Figaro ou le Barbier de Kaboul (opéra Bastille)

Publié le par Antonin



Chaque année, presque rituellement, il faut qu’une représentation de l’opéra de Paris soit perturbée par une grève des techniciens de l’opéra. Cette fois, c’est le Barbier de Séville de Rossini qui en fait les frais puisque la représentation du 7 octobre s’est faite sans décors. Privé de ses décors andalous, le spectacle se révèle alors dans la nudité d'un message pas toujours très subtil.

 

Il s’agit d’une transposition de l’intrigue de Beaumarchais, dans laquelle la féministe Coline Serreau veut lire l’éternelle histoire de l’oppression des femmes.  Transportés à mi-chemin entre une Andalousie des Mille et une nuit et une sorte d’Afghanistan intégriste, Figaro n’est plus le raseur du barbon mais le barbier du mollah, le docteur Bartolo est plutôt un docteur de la foi qu’un médecin et Rosine n’est plus la naïve héritière de l’Agnès de l’École des femmes de Molière, mais une femme opprimée qui entre en scène en tchador.

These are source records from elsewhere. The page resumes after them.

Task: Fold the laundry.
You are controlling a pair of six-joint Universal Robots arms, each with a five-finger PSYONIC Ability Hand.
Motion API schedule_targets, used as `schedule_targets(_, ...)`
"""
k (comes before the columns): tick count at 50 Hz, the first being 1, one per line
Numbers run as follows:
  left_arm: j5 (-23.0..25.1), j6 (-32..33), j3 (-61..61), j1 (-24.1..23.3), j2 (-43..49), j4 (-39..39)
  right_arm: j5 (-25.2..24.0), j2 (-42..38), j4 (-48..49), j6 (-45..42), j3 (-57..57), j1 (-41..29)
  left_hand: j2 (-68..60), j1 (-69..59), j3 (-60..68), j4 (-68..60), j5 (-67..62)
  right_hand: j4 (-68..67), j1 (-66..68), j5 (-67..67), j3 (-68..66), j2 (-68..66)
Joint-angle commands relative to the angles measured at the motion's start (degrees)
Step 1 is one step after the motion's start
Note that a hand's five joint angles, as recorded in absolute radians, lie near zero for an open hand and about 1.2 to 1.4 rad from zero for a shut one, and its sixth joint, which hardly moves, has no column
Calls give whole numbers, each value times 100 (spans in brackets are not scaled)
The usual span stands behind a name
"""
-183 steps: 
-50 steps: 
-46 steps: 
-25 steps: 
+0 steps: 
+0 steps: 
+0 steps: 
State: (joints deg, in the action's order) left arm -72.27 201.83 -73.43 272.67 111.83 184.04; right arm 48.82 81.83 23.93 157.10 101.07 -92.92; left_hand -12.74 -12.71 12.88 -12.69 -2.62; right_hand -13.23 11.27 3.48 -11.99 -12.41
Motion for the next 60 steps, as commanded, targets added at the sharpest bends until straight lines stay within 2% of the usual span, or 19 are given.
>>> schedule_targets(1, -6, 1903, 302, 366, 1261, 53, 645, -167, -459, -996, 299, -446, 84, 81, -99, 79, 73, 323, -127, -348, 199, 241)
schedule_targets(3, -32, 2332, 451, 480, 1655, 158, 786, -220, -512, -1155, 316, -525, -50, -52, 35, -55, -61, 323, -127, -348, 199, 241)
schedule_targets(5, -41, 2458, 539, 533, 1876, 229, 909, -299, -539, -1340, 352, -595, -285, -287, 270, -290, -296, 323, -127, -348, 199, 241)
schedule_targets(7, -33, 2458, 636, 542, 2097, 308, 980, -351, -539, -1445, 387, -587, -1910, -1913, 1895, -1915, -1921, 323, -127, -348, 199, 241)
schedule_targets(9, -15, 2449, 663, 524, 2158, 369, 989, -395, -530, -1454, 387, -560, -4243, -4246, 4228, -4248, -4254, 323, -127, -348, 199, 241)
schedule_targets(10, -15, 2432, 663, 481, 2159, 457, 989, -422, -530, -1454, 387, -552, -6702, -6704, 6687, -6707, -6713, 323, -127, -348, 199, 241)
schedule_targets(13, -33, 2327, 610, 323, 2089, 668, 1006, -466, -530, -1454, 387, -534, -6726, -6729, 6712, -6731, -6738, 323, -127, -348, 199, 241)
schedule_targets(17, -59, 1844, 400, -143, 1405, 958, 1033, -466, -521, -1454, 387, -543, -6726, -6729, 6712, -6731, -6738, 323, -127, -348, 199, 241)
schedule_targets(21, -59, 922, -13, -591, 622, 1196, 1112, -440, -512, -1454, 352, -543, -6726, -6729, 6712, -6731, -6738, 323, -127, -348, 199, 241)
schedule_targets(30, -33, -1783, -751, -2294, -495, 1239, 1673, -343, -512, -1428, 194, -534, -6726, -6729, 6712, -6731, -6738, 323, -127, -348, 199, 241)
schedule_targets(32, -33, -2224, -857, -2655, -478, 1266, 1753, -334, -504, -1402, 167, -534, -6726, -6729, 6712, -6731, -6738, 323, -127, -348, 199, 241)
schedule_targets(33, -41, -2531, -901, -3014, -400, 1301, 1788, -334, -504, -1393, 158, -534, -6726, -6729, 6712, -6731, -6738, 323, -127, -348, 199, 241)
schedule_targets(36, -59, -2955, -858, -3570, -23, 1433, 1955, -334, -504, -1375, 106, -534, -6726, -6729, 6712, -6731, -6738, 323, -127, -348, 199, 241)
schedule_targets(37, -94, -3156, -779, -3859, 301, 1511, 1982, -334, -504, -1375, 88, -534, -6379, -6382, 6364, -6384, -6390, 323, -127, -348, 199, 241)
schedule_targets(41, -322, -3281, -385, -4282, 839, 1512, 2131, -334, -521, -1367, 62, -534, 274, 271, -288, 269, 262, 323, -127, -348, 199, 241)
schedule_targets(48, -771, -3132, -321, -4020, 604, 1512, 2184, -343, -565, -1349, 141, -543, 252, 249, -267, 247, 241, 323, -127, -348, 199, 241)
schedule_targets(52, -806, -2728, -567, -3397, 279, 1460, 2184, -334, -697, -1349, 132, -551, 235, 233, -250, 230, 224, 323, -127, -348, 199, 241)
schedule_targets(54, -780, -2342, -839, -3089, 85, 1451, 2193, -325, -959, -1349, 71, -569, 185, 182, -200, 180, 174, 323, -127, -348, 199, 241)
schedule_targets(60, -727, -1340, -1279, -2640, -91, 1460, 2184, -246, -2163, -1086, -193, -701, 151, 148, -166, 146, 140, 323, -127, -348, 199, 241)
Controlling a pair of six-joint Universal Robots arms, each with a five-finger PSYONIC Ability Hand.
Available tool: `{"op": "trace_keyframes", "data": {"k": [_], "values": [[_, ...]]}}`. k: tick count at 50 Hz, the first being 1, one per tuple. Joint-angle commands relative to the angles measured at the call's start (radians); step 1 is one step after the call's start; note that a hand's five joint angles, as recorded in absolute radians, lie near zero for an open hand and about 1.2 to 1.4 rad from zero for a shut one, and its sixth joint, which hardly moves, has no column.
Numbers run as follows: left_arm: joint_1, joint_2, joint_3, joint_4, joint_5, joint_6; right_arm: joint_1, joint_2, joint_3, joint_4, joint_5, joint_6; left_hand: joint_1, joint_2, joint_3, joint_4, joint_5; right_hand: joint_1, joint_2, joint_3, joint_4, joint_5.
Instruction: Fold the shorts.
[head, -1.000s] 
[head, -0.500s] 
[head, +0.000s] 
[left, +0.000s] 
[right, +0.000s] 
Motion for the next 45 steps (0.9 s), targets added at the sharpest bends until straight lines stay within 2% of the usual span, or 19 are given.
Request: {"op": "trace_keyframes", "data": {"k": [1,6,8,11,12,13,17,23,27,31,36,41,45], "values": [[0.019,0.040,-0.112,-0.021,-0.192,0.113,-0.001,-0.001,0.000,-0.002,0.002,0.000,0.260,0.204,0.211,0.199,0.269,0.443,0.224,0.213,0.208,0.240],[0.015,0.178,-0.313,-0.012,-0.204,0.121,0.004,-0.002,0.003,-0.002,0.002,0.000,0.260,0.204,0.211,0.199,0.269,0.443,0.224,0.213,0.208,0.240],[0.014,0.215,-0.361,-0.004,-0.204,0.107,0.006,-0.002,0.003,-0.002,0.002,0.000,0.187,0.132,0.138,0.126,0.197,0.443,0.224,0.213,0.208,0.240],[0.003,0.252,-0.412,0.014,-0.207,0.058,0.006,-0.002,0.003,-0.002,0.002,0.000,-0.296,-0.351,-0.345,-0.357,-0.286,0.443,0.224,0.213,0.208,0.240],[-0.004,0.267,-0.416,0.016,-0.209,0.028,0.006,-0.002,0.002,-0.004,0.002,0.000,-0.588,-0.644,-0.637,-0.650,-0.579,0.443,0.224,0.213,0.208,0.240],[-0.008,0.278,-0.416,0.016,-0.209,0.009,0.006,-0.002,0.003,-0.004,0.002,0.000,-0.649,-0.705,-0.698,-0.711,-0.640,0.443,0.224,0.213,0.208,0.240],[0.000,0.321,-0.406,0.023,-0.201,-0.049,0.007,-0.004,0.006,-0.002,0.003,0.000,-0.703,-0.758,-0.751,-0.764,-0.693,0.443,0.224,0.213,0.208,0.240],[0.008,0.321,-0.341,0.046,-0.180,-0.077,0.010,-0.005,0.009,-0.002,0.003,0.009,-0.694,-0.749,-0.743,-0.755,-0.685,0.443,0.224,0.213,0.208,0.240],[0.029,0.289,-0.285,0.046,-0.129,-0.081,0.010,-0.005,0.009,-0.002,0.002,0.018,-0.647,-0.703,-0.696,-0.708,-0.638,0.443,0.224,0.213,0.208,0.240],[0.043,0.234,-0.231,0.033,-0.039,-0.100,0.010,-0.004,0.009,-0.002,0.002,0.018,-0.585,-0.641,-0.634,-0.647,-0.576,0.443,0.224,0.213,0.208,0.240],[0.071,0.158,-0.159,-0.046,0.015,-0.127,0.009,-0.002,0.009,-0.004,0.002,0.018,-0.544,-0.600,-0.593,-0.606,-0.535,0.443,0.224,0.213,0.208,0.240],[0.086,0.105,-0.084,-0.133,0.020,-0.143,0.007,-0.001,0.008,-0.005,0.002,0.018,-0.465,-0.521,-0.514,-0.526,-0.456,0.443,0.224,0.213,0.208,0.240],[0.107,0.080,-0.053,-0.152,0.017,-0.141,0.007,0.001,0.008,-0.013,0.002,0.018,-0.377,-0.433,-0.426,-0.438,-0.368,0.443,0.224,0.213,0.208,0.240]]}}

Pourquoi pas, dira-t-on… D’autant que tout cela est finement mené, et ne s’interdit pas la légèreté sans laquelle la musique de Rossini n’est rien.

 

Pourtant, on en revient toujours là : transformer le Tamerlano de Haendel en George Bush, l’Otello de Verdi en Barack Obama ou transposer la Guerre et la Paix de Prokofiev en Irak (toutes ces idées sont de moi, tous droits réservés), si convaincante qu’en soit la mise en œuvre, reste une opération risquée qui le plus souvent s’apparente à un profond appauvrissement. L'universalité d’une œuvre ne se résume pas aux allusions qu’elle permet à l’époque contemporaine ou à une culture différente. Si l’opéra nous fait voyager hors de notre univers, la tentation permanente de l’y ramener nous prive de l’altérité qu’il nous ouvre. Cette passion des metteurs en scène pour la dimension politique des œuvres n’est pas toujours infondée, mais elle n’épuise pas les œuvres, et, bien souvent, les enferme. On ne peut toutefois pas exclure que l’absence des décors trompe un peu la perspective.

 

C’est peut-être pour s’évader de ce message un peu attendu que la mise en scène se termine par un revirement brutal, cocasse, mais guère compréhensible. Le comte Almaviva y enlève avant de chanter son dernier aria son gilet oriental, dévoilant un maillot de l’équipe de d’Italie et se met à chanter en jonglant avec un ballon tandis que le chœur brandit des drapeaux italiens. L’effet comique et l’exploit technique lui garantissent un succès mérité. Mais si l’on devine un pied de nez à l’intégrisme, si l’on imagine, pourquoi pas, une critique sous-jacente de la société de consommation et de football qui cherche à conquérir l’Orient, il semble tout de même que la cohérence théâtrale a été un peu sacrifiée à un effet comique un peu incongru.

 

Au service de ce Barbier d’un bon niveau musical, une distribution assez homogène, dominée par le pétillant Figaro de George Petean, éclatant dans l’aigu, virtuose dans les ornements, et surtout par le comte Almaviva d’Antonino Siragusa. On tient là un ténor rossinien de première qualité, virevoltant, presque trop facile techniquement, ce qui lui permet de donner libre cours à un humour de première efficacité (que l’on songe à sa manière délicieusement désinvolte de chanter « Se il mio nome »…). Seul point faible, la Rosina de la Française Karine Deshayes : comme souvent, la critique saisit la première voix française intéressante pour la porter aux nues. Mais la technique montre rapidement ses limites, notamment dans le grave où la cantatrice peine à se faire entendre alors que ses aigus claironnants soulignent le contraste. La sympathique direction du chef Bruno Campanella donne à cette soirée particulière et sans décors une dimension colorée.